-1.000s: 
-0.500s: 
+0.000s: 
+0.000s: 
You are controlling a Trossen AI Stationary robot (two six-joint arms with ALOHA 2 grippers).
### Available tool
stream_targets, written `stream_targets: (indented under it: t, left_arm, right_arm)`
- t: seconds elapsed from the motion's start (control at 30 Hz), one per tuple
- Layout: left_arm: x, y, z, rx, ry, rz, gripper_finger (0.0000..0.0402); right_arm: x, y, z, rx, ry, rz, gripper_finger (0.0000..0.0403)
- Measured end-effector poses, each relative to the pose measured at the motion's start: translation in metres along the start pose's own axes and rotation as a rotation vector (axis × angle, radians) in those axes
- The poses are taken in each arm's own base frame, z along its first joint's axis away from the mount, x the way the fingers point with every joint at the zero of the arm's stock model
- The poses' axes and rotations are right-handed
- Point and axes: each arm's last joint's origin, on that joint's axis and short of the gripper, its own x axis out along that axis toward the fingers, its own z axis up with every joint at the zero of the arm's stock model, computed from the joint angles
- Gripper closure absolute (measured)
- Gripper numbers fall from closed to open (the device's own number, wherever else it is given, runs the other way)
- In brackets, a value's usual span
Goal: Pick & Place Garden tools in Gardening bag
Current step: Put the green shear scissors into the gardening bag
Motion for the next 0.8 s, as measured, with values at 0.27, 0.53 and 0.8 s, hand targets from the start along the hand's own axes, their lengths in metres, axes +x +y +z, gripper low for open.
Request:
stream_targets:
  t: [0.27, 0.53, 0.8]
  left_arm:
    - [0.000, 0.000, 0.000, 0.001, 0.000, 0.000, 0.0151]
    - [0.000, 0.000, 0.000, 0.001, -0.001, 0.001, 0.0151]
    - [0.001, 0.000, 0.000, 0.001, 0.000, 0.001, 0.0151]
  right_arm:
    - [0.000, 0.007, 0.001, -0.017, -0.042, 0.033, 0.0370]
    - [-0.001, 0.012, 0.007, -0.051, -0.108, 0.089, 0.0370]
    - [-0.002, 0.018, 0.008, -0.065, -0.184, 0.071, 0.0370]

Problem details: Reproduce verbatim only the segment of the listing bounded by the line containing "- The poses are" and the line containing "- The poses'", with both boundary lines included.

Answer area:
- The poses are taken in each arm's own base frame, z along its first joint's axis away from the mount, x the way the fingers point with every joint at the zero of the arm's stock model
- The poses' axes and rotations are right-handed

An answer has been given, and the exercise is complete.